Points off for: Child soldier Peter Kranz, his parents, and the other child soldiers and civilians, are fictional characters, though their experiences are typical of what those caught up in the Battle of Berlin saw and went through.

In what is otherwise a museum-grade visual recreation of Berlin in April of 1945, there is a brief appearance of one of the most unconvincing fake Tiger tanks in the history of film.

Hermann Fegelein (Thomas Kretschmann), Himmler's liaison officer in the Führerbunker, comes off as one of the less-repulsive people on the screen. Though he deserts his post to indulge himself with hookers and cocaine (as he did in real life), he also tries his level best to save the life of his sister-in-law Eva Braun, and defiantly faces his executioners with a Hitler salute when they shoot him. In reality, he was a greedy, cowardly, groveling weasel, so much so that even Wilhelm Keitel, Hitler's #1 groveling yes-man in the Wehrmacht high command, considered him beneath contempt.

Extra credit for: Hitler had a distinctively Austrian accent that is hard for non-Austrians to imitate, a subtlety that few people whose first language is not German would pick up on. There are only three known recordings in existence of Adolf Hitler using his indoor voice. Only one of these is a recording of Hitler in a normal, unscripted, private conversation. Bruno Ganz listened to that recording over... and over... and over again so he could get that accent absolutely correct.

After Hitler's suicide, there are two pistols on the coffee table: the Walther PP he used on himself, and a Walther Model 8. This detail is correct, based on the testimony of Hitler's adjutant and valet, who were the first people to enter the room.

The film begins and ends with excerpts from the Austrian documentary Im toten Winkel - Hitlers Sekretärin (Blind Spot: Hitler's Secretary), a 2002 interview with Traudl Junge, filmed shortly before her death.

In the opening sequence where Traudl Junge interviews for a job with der Führer, it is 1942, before she got married, and she is correctly addressed by her maiden name, Fraulein Humps. In the rest of the film, she is addressed as Frau Junge.

Additional comments: Der Untergang has been criticized for "humanizing" Adolf Hitler. I don't think this is a fair criticism. The film does go to great lengths to portray him as the complex person he was, but in no way can it be considered sympathetic. He was a sociopath, true--as evidenced by statements like the quote at the top of this review--but he was more than a one-dimensional cartoon character ranting in front of a microphone. A one-dimensional cartoon character could not have persuaded so many people to become so fanatically devoted to his bat-looney ideology that they were willing to burn down Western civilization and kill people by the millions. As director Oliver Hirschbiegel put it:
Bad people do not walk around with claws like vicious monsters, even though it might be comforting to think so. Everyone intelligent knows that evil comes along with a smiling face.
Der Untergang does not portray, or even mention, the atrocities committed by the Soviet Red Army in the final months of the war. Having seen what the Germans did to their country, it was easy enough for the average Russian to be predisposed toward vengeance, and the Soviet high command did nothing to restrain, and quite a lot to encourage, this predisposition. Given the film's focus on the Führerbunker and the people in it, this was a reasonable judgment call on the part of the filmmakers.

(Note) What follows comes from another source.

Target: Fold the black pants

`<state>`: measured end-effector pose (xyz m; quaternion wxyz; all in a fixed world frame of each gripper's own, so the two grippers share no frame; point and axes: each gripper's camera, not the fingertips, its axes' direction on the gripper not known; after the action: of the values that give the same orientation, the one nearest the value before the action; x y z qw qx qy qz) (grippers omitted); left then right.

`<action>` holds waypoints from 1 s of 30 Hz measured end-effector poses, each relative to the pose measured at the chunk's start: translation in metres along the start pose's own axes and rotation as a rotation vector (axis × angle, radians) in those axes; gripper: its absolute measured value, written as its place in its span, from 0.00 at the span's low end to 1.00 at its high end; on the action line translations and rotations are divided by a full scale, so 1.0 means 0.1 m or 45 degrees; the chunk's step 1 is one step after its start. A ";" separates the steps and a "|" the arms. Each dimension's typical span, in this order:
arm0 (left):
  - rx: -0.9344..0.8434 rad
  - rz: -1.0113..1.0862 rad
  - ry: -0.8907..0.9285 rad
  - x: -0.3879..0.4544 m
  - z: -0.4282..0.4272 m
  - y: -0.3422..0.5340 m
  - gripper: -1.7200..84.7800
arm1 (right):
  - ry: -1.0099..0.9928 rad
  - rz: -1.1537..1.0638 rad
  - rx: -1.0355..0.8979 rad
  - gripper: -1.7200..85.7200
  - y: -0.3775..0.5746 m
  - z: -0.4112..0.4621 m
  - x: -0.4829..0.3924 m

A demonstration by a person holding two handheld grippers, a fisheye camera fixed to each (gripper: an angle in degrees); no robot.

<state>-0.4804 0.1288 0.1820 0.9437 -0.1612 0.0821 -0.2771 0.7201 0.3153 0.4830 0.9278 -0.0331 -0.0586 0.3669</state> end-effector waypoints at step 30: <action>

When I was watching the film, I thought the cannon manned by the child soldiers was a German 8.8cm "FLAK 41." It's actually a Russian 85mm M1939 cannon. This isn't necessarily an error; the Germans captured great quantities of Russian weapons when they invaded in 1941, and used them throughout the war.

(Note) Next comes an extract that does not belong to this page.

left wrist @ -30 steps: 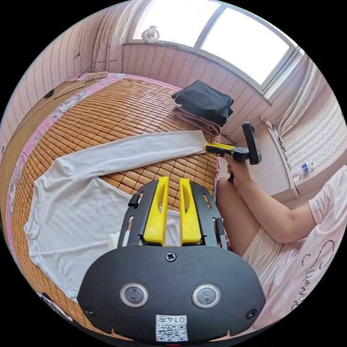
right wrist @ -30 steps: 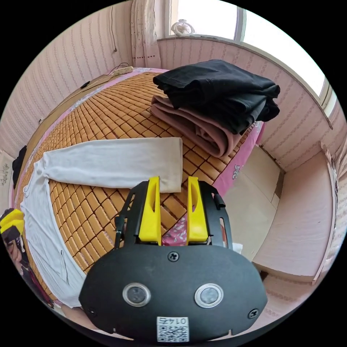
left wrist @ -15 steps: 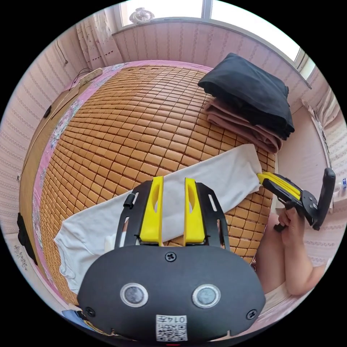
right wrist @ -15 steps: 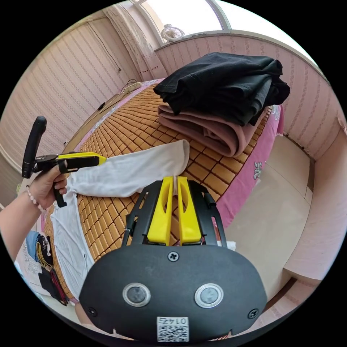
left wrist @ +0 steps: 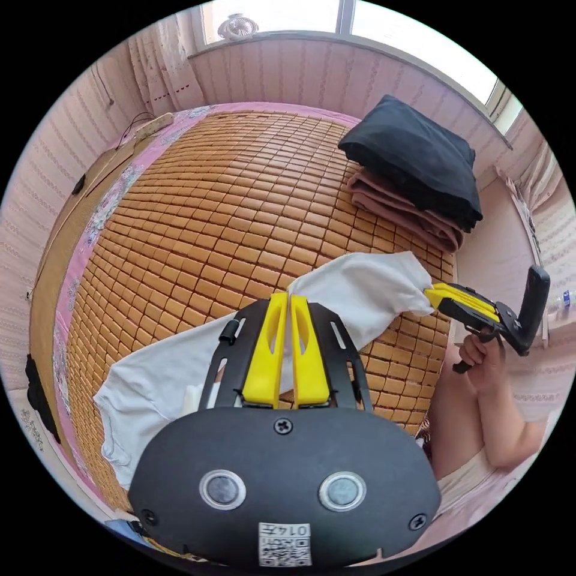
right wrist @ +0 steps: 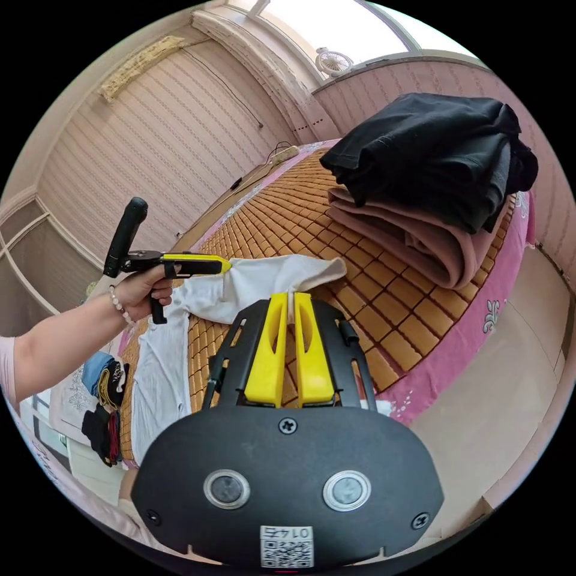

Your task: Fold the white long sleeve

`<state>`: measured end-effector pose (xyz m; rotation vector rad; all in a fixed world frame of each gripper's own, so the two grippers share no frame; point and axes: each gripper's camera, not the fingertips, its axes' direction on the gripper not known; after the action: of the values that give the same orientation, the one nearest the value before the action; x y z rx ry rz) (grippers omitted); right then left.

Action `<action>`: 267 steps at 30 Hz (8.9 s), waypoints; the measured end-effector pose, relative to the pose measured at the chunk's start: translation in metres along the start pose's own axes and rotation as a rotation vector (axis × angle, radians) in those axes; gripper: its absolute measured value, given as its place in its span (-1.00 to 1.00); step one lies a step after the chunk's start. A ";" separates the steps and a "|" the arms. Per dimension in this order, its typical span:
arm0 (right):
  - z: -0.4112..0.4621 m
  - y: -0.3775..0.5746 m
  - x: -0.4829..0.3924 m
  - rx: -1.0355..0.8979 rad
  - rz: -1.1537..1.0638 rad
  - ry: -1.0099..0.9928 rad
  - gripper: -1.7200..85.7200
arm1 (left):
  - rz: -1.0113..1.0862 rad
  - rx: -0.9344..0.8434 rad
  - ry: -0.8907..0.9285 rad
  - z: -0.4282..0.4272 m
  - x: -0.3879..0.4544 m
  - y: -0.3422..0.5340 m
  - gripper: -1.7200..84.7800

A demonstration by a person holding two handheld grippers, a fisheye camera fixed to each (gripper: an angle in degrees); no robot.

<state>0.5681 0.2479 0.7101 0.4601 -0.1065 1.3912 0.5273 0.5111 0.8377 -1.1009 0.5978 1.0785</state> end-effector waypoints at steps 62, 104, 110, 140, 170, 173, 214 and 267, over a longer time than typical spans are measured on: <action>0.124 0.187 -0.496 -0.804 -1.415 -0.109 -0.79 | -0.703 0.036 0.080 -0.223 -0.138 0.526 -0.97; 0.194 -0.055 -0.401 -0.465 -1.356 -0.099 -0.95 | -0.611 0.205 0.284 -0.172 -0.446 0.204 -0.97; 0.203 -0.088 -0.373 -0.550 -1.154 -0.133 -0.91 | -0.631 0.147 0.175 -0.172 -0.444 0.203 -0.85; 0.318 -0.207 -0.432 -0.581 -0.738 0.073 -0.96 | -0.925 0.201 -0.047 -0.253 -0.476 0.477 -0.93; 0.069 -0.006 -0.251 -0.802 -0.468 -0.180 -0.95 | -0.759 0.123 0.173 -0.274 -0.112 0.637 -0.95; 0.060 -0.009 -0.263 -0.747 -0.536 -0.153 -0.95 | -0.799 0.144 0.202 -0.276 -0.115 0.644 -0.92; 0.099 0.170 -0.446 -0.879 -1.224 -0.088 -0.93 | -0.440 -0.025 0.133 -0.178 0.016 0.534 -0.98; 0.145 0.056 -0.288 -0.995 -0.557 0.115 -0.79 | -0.067 0.269 0.085 -0.041 0.151 0.430 -0.54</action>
<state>0.4878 -0.0660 0.7580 -0.4040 -0.5065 0.6772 0.2001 0.5584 0.5211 -0.9285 0.7454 0.8676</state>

Julia Jentsch, who played the title role in Sophie Scholl: die letzen Tage, has a brief part in Der Untergang as one of the applicants for the job of Hitler's secretary.

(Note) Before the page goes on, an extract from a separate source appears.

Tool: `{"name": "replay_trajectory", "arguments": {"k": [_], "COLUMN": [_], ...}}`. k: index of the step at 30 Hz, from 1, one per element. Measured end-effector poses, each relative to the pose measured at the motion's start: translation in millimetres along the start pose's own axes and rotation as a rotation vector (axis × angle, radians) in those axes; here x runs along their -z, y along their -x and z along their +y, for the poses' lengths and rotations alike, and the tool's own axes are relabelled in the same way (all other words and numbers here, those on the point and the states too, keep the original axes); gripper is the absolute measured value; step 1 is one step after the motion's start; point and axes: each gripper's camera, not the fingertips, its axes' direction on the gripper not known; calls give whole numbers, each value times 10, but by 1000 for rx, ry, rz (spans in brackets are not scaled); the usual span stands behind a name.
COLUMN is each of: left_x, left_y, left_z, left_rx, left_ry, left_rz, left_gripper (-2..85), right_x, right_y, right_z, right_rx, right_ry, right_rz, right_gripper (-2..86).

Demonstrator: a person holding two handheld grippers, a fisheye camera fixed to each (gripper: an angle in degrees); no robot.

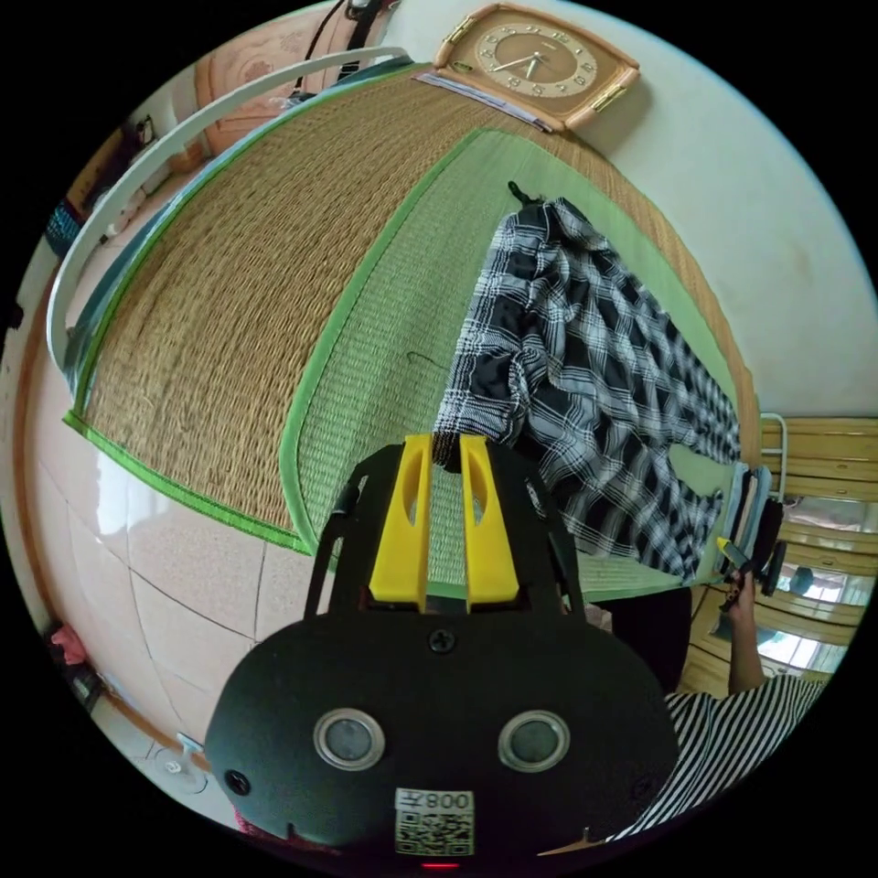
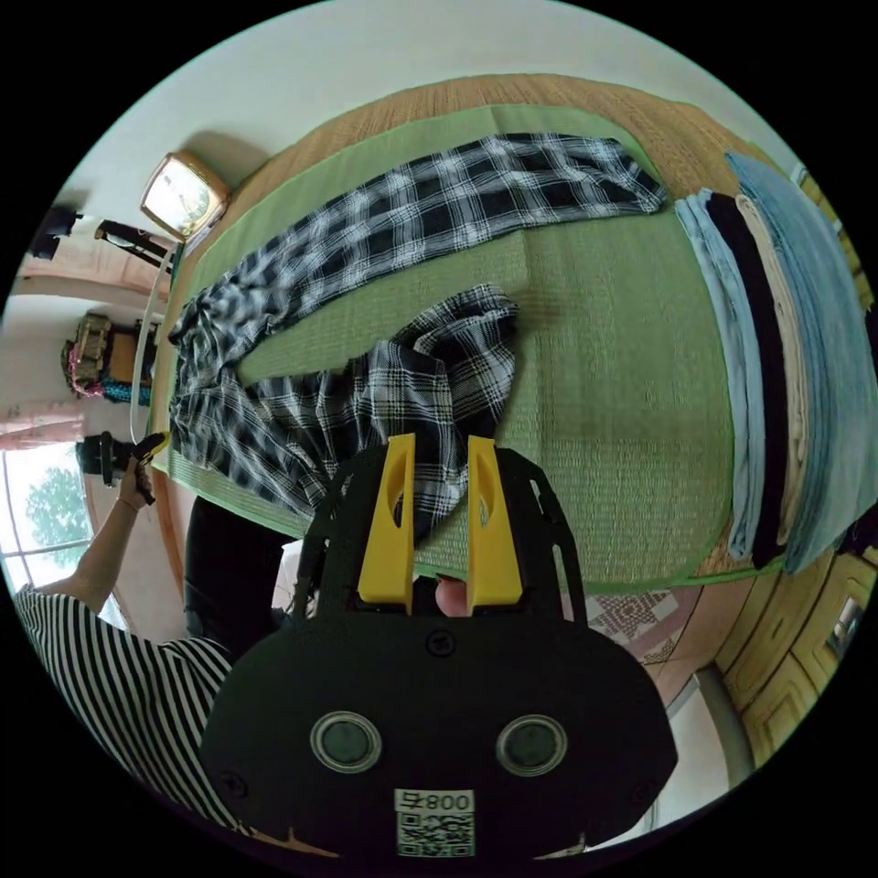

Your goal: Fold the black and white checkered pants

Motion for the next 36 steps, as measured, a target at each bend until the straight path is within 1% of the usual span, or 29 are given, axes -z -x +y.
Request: {"name": "replay_trajectory", "arguments": {"k": [2,5,8,9,10,12,13,14,16,18,21,22,24,27,29,31,34,35,36], "left_x": [-24,-65,-112,-94,-87,-142,-216,-261,-471,-614,-867,-968,-1140,-1407,-1527,-1640,-1833,-1885,-1983], "left_y": [-95,-264,-456,-584,-751,-1074,-1335,-1472,-2051,-2480,-3191,-3452,-3820,-4380,-4701,-5125,-5680,-5797,-6025], "left_z": [24,85,155,208,265,342,390,412,481,529,605,632,672,748,803,876,978,1008,1073], "left_rx": [8,6,13,-9,-50,-138,-217,-252,-394,-488,-655,-706,-761,-833,-883,-949,-1026,-1049,-1096], "left_ry": [-2,-10,-12,-54,-90,-97,-85,-77,-23,-3,56,73,114,178,202,201,244,255,262], "left_rz": [2,-9,-15,-9,8,54,80,88,150,196,253,256,264,261,242,206,219,205,145], "left_gripper": [18,10,5,4,3,3,2,2,2,3,5,6,8,11,13,14,14,14,14], "right_x": [-18,-171,-347,-367,-365,-302,-268,-183,-10,281,536,557,537,376,306,270,205,191,180], "right_y": [86,213,176,137,115,13,-19,-89,-214,-448,-845,-942,-1367,-1760,-1805,-1731,-1587,-1571,-1594], "right_z": [11,33,85,127,152,264,294,359,471,676,986,1050,1307,1525,1560,1522,1407,1366,1324], "right_rx": [36,98,88,77,71,54,47,34,15,-23,-90,-110,-240,-327,-315,-256,-162,-144,-143], "right_ry": [-20,6,54,53,46,19,7,-19,-71,-168,-259,-269,-281,-225,-194,-169,-135,-144,-145], "right_rz": [-7,51,66,75,84,59,44,9,-59,-144,-221,-239,-260,-344,-342,-301,-183,-147,-132], "right_gripper": [91,89,76,65,57,33,29,25,20,15,10,9,6,8,13,23,51,60,66]}}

In a 2010 interview published on New York Magazine's "Vulture" blog, Oliver Hirschbiegel declared himself a fan of the Hitler rant parody video genre:
I think I've seen about 145 of them! Of course, I have to put the sound down when I watch. Many times the lines are so funny, I laugh out loud, and I’m laughing about the scene that I staged myself! You couldn't get a better compliment as a director.